- ABOUT THIS EXERCISE
Somewhere below is a line with "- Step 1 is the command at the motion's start" and, later, a line with "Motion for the"; repeat those two lines and all the lines between them, exactly as they are.

- DATA EXTRACT
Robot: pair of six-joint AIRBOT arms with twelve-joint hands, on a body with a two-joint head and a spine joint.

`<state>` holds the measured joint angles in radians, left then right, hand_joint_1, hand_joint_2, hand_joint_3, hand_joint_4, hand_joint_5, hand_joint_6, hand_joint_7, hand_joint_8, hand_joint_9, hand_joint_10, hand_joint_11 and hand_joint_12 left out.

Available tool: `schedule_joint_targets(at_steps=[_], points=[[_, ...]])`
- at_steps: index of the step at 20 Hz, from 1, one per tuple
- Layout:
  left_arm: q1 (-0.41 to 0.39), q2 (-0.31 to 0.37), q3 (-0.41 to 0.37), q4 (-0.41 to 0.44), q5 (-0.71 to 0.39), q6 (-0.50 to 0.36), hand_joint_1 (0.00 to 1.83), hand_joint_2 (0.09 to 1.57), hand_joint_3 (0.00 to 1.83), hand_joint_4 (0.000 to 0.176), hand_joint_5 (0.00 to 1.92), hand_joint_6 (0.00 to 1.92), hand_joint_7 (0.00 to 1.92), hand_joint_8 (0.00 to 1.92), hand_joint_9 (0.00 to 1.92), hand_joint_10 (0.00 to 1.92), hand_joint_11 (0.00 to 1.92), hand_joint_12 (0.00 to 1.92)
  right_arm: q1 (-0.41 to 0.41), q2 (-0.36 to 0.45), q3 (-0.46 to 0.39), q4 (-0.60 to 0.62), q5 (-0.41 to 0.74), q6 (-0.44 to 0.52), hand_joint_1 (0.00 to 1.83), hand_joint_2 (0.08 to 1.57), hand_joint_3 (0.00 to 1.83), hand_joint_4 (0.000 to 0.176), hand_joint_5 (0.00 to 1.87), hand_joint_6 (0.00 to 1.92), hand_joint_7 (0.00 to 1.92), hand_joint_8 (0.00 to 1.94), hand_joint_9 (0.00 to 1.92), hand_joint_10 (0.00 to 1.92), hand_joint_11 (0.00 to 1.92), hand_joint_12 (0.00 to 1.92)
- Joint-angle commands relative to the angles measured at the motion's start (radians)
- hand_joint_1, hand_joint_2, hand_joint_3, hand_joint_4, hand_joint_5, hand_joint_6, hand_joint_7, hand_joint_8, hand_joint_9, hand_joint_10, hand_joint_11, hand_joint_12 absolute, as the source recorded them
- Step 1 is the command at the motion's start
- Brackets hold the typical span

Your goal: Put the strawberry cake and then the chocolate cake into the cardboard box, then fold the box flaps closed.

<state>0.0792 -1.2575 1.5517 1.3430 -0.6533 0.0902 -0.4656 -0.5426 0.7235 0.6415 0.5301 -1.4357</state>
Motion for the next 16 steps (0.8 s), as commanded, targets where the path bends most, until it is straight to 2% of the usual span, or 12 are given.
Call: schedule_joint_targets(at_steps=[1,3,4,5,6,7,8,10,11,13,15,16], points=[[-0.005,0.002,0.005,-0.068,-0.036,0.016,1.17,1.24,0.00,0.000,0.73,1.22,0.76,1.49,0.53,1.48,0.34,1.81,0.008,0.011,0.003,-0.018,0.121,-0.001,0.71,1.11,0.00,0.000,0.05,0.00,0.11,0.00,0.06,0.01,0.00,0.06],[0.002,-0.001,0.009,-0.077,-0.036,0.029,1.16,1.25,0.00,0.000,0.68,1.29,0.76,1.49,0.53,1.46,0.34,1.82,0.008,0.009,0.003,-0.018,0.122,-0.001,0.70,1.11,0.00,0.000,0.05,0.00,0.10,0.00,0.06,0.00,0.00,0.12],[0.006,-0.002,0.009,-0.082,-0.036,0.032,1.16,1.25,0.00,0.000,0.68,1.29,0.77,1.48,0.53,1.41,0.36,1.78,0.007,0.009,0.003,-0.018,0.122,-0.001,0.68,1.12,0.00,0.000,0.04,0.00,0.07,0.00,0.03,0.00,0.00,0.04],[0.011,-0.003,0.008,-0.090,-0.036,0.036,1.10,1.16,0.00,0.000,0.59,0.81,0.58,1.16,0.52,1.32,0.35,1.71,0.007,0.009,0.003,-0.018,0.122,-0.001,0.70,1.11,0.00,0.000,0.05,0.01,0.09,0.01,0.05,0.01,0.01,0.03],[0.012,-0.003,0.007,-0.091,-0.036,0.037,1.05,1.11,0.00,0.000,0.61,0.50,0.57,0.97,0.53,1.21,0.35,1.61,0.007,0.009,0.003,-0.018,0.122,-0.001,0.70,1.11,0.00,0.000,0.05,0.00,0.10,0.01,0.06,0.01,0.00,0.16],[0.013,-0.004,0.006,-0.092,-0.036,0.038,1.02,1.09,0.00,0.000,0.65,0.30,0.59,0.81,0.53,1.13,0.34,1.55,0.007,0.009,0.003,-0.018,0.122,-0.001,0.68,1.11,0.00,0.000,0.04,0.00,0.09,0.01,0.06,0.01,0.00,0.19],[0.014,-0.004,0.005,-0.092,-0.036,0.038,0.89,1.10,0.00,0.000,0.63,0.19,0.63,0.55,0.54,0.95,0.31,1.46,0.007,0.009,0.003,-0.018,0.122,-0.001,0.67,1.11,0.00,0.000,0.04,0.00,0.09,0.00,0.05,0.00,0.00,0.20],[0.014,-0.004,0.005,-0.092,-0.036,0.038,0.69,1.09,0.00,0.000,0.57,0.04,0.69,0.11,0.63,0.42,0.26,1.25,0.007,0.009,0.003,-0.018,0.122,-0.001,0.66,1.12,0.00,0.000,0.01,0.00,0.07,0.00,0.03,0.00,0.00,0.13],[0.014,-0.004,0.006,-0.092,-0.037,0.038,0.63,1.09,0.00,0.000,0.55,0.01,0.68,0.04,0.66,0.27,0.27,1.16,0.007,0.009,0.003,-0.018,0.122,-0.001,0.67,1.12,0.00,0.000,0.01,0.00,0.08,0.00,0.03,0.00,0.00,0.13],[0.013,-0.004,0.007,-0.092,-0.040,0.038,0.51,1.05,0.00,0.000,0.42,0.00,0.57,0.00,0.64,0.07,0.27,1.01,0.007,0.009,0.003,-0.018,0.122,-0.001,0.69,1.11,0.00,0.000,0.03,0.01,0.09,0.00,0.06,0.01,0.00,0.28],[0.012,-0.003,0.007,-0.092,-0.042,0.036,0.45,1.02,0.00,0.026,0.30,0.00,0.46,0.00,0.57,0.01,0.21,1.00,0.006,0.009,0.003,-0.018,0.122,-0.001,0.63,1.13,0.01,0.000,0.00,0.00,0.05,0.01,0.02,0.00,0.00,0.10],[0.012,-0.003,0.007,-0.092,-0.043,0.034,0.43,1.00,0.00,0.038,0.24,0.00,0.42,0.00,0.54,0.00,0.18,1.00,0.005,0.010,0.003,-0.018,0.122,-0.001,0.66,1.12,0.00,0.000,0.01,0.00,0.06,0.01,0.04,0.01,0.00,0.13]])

- ANSWER TO THIS EXERCISE
- Step 1 is the command at the motion's start
- Brackets hold the typical span

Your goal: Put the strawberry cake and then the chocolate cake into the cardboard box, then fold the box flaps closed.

<state>0.0792 -1.2575 1.5517 1.3430 -0.6533 0.0902 -0.4656 -0.5426 0.7235 0.6415 0.5301 -1.4357</state>
Motion for the next 16 steps (0.8 s), as commanded, targets where the path bends most, until it is straight to 2% of the usual span, or 12 are given.

This exercise calls for no further output.